Au niveau des données suisses, ça se passe comment?
Très bien. Nous travaillons actuellement sur le taux de mortalité en fonction du statut vaccinal. La Suisse possède l’un des meilleurs ensembles de données et il est disponible dans un bon format.

Ce qui m’a toujours étonné, c’est que la Suisse, contrairement à l’Allemagne, ne publie pas l’incidence, c’est-à-dire les cas moyens par rapport à la population.
C’est en fait la raison pour laquelle Our World in Data a commencé si tôt à reproduire les données sur le Covid-19. À l’époque, on ne savait pas ce que le virus aurait comme impact. Mais Max Rose et Hannah Ritchie (ndlr: les fondateurs/directeurs) ont vite compris que la majorité des gens ne comprenaient pas les données telles qu’elles étaient présentées.

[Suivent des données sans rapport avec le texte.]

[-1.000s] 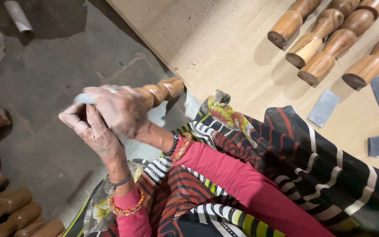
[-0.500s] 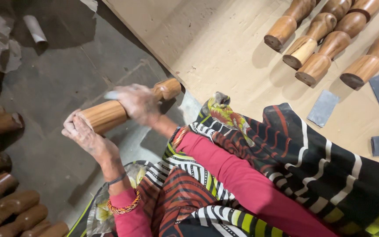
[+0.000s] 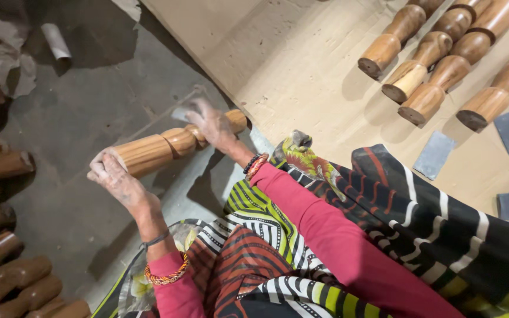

Qu’avez-vous appris pendant la pandémie?
Que les gens peuvent lire et comprendre des chiffres si on les présente et les explique correctement. Si quelqu’un m’avait dit à l’époque avec quelle passion on discuterait de certaines données en apparence compliquées que ce soit dans la presse ou à la télé, j’aurais éclaté de rire. Les chiffres ont un impact concret sur les décisions politiques et ils n’ont jamais été aussi importants.

Qu’est-ce que cela signifie pour les crises futures?
La bonne ou la mauvaise compréhension d’une crise ne réside pas que dans la capacité d’analyse des gens mais bien dans la manière dont c’est expliqué. Ce n’est que lorsque l’on comprend qu’on peut trouver des solutions. Entre nous, je pense que la crise financière de 2008 aurait été rapportée, appréhendée et vécue différemment si les chiffres avaient été mieux expliqués. Les données sont très utiles pour illustrer le statu quo du monde et obtenir une image réaliste de l’évolution.

Sur quoi vous concentrez-vous en dehors de la pandémie et de la guerre en Ukraine?
Le changement climatique et les inégalités sont des thèmes qui nous intéressent beaucoup. Après tout, nous existions déjà avant le Covid.

Dans quels domaines manquons-nous de données pour comprendre le monde?
Dans le domaine de la santé et de l’éducation. Et il y a un énorme écart entre les gens dans ces sphères-là. En comparaison des hommes, les femmes reçoivent moins d’attention dans pratiquement tous les domaines de la vie. En outre, les données que la société a utilisées au cours des dernières décennies masquent parfois le monde tel qu’il est vraiment. Par exemple, lorsqu’on dit que les femmes ne travaillent pas ou travaillent moins, sans prendre le travail domestique en compte, me paraît un peu tendancieux. Si, le travail domestique était considéré comme une performance économique, cela permettrait de comprendre à quel point les femmes se démènent. C’est aussi ce qui me motive: je veux que les données soient correctes et surtout, je veux qu’elles soient utiles.